* WHAT IS BEING ASKED *
Return only that part of the material below which starts with the line containing "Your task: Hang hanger" and goes on through the line containing "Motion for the", restated exactly.

[[ INFORMATION SHOWN open ]]

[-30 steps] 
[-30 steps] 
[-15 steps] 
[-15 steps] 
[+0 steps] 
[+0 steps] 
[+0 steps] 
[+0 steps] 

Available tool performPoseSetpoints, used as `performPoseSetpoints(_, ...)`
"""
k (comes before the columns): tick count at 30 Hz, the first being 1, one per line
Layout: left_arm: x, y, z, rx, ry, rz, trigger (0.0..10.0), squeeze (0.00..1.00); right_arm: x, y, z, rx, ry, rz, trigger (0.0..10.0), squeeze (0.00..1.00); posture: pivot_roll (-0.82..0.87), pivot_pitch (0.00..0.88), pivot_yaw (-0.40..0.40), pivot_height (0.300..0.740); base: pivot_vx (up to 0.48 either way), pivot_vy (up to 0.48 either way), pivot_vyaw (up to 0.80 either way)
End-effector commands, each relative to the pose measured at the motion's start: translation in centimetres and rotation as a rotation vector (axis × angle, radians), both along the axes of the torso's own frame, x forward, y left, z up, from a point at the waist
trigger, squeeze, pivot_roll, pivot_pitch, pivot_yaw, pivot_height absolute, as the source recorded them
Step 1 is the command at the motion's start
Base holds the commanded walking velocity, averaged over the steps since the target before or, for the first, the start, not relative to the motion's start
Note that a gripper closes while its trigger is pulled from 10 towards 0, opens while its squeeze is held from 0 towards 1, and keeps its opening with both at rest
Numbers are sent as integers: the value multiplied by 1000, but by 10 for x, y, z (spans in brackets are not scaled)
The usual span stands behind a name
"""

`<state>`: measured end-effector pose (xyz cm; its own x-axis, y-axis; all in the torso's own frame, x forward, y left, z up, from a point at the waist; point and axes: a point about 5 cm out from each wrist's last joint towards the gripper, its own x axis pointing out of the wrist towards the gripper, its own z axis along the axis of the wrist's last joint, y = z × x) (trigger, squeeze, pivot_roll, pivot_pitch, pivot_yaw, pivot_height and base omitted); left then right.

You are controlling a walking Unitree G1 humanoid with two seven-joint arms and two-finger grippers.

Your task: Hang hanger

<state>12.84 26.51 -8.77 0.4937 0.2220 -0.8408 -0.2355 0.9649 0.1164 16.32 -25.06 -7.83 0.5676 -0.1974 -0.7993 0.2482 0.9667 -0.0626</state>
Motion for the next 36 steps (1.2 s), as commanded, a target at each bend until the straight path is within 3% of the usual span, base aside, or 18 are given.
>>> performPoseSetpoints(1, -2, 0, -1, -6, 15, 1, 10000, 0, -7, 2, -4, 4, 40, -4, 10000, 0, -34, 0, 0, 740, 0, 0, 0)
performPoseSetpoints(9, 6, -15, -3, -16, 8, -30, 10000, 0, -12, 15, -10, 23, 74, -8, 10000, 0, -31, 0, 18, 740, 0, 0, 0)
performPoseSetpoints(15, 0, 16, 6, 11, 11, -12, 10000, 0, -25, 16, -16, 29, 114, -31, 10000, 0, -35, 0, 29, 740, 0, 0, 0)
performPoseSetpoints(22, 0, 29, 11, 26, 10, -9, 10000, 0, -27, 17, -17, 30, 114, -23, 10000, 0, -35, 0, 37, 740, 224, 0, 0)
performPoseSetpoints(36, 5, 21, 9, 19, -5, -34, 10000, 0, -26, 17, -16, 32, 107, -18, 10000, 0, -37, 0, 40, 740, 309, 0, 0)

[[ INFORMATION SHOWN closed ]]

* ANSWER BOX *
Your task: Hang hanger

<state>12.84 26.51 -8.77 0.4937 0.2220 -0.8408 -0.2355 0.9649 0.1164 16.32 -25.06 -7.83 0.5676 -0.1974 -0.7993 0.2482 0.9667 -0.0626</state>
Motion for the next 36 steps (1.2 s), as commanded, a target at each bend until the straight path is within 3% of the usual span, base aside, or 18 are given.

No more is needed to finish this exercise.